### [WHAT YOU ARE ASKED TO DO]
Please repeat the lines below, exactly and only, from the one that holds "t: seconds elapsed" through the one that holds "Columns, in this".

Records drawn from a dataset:
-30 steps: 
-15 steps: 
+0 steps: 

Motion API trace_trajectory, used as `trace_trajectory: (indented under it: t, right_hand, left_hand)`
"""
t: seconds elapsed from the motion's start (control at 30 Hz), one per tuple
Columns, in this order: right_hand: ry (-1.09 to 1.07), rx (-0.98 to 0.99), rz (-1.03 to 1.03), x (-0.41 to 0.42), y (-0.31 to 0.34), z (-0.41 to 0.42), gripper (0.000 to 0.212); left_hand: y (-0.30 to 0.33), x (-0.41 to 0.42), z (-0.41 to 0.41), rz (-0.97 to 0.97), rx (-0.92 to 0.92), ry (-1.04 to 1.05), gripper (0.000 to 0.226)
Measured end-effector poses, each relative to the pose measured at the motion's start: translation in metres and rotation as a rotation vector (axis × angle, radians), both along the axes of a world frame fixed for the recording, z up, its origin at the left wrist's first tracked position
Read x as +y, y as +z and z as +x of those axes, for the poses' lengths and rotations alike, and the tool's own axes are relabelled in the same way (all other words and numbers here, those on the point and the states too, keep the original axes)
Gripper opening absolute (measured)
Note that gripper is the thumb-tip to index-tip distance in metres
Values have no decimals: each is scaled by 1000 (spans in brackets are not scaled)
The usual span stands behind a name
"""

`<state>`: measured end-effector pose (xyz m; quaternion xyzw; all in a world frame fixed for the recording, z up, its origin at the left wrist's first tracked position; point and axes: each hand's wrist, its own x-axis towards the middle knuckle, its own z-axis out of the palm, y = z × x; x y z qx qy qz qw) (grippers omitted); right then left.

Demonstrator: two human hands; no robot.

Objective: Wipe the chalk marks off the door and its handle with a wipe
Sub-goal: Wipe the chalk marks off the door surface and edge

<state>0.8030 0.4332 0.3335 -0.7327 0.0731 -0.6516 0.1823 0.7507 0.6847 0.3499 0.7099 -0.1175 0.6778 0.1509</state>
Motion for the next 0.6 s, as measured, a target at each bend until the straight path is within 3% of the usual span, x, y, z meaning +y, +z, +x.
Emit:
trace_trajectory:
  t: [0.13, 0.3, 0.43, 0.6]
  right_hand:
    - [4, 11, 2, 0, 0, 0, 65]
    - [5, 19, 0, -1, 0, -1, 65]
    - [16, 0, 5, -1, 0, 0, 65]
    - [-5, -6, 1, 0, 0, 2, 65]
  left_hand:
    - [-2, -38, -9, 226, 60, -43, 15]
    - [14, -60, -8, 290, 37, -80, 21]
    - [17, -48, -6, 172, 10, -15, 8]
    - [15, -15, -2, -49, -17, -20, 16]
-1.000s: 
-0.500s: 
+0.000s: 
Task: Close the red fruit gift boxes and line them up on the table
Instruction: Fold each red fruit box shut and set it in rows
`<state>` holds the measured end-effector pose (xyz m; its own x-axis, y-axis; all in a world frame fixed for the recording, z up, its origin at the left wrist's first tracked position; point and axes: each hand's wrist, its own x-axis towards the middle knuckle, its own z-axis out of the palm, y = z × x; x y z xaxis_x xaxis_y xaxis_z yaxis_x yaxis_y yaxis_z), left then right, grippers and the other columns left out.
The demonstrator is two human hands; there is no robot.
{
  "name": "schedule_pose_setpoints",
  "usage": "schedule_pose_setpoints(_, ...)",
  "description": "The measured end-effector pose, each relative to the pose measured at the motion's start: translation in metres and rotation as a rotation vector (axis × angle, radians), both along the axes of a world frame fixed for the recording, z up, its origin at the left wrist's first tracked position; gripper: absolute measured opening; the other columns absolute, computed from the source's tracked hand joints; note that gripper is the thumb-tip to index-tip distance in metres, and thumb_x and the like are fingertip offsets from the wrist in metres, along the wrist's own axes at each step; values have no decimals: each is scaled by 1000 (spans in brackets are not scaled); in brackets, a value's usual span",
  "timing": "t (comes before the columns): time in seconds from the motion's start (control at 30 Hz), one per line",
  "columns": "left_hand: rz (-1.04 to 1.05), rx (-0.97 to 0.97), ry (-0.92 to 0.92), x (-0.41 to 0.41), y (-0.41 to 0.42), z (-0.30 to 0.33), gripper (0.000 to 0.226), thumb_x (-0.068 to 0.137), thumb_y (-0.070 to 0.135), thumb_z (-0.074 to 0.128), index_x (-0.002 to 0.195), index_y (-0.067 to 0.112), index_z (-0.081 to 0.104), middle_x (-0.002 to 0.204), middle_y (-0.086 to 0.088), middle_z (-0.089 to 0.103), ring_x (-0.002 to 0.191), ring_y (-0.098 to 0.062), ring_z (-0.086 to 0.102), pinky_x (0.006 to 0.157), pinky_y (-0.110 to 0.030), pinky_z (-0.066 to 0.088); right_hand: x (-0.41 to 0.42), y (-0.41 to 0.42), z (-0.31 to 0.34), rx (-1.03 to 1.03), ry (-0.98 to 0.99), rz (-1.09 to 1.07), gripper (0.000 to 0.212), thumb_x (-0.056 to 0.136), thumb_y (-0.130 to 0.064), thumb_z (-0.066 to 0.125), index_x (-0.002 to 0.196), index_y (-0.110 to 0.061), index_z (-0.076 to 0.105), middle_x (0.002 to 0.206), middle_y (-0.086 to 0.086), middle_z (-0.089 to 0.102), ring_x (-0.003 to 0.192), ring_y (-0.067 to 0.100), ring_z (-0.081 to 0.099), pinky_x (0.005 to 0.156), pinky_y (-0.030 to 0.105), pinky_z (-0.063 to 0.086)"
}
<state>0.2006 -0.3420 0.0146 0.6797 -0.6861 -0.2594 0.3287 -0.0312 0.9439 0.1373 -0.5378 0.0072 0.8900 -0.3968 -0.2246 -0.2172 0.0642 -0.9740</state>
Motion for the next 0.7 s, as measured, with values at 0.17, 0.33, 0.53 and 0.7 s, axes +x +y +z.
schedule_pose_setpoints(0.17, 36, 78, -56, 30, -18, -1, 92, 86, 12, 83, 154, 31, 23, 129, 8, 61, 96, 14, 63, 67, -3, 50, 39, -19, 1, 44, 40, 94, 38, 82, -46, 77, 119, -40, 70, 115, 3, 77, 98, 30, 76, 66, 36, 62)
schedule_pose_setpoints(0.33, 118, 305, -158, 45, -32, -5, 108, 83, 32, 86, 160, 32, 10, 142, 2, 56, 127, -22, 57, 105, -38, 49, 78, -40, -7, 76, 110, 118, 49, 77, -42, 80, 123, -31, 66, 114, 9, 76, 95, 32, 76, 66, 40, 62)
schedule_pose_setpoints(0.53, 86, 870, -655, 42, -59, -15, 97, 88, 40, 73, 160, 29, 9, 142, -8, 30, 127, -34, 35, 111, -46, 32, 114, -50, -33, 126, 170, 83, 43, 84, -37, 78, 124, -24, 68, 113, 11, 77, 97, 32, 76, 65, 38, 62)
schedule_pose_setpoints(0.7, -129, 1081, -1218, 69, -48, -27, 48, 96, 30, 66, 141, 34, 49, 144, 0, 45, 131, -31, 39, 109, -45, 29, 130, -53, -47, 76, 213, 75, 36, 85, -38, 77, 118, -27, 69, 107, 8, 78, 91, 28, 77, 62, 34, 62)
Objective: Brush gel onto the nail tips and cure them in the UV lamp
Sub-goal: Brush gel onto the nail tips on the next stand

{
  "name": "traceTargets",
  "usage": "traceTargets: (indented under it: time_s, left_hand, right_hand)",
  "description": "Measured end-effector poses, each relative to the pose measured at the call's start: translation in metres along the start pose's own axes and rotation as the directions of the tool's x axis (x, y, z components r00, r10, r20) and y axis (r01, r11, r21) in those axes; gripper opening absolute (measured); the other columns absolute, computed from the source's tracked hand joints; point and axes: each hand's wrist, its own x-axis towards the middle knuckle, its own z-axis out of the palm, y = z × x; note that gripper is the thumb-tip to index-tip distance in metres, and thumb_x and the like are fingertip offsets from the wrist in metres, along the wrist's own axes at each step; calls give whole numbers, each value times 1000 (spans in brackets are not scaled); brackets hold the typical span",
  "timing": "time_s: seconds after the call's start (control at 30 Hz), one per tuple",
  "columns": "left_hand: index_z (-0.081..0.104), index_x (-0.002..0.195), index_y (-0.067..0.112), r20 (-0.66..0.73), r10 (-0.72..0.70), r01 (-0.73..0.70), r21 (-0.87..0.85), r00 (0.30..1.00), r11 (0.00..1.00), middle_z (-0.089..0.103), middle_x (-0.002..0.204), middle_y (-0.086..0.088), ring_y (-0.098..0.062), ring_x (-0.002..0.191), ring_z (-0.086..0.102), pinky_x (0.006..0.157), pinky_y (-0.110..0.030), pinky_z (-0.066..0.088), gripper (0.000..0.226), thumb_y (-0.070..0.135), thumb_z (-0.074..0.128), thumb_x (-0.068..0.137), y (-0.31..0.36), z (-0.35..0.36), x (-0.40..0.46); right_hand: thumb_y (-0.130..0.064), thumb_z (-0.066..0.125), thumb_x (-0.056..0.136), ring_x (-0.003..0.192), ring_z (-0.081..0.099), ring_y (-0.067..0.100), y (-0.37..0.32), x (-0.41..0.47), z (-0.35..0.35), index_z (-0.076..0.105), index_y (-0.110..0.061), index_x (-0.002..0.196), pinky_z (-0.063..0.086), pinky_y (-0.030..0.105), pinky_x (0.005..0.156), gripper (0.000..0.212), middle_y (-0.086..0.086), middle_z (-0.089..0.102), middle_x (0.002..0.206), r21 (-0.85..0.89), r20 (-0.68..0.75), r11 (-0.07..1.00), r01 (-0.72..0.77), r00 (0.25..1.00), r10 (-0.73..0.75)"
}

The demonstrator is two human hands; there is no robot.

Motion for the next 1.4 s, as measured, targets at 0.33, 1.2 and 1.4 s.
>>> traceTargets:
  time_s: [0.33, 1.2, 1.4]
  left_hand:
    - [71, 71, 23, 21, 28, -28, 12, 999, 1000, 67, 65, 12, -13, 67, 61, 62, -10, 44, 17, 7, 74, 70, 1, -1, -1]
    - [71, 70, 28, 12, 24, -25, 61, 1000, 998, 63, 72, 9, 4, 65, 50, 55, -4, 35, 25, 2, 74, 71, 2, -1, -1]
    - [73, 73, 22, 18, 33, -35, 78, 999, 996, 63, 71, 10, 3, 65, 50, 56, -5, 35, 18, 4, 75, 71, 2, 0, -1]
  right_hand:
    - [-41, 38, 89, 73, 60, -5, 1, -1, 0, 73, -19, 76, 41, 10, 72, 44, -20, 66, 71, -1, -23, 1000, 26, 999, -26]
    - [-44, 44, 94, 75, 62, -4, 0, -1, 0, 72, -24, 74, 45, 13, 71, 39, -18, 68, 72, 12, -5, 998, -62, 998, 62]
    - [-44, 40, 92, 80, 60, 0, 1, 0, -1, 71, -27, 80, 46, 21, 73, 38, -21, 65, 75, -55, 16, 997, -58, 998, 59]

### [YOUR RESPONSE]
t: seconds elapsed from the motion's start (control at 30 Hz), one per tuple
Columns, in this order: right_hand: ry (-1.09 to 1.07), rx (-0.98 to 0.99), rz (-1.03 to 1.03), x (-0.41 to 0.42), y (-0.31 to 0.34), z (-0.41 to 0.42), gripper (0.000 to 0.212); left_hand: y (-0.30 to 0.33), x (-0.41 to 0.42), z (-0.41 to 0.41), rz (-0.97 to 0.97), rx (-0.92 to 0.92), ry (-1.04 to 1.05), gripper (0.000 to 0.226)

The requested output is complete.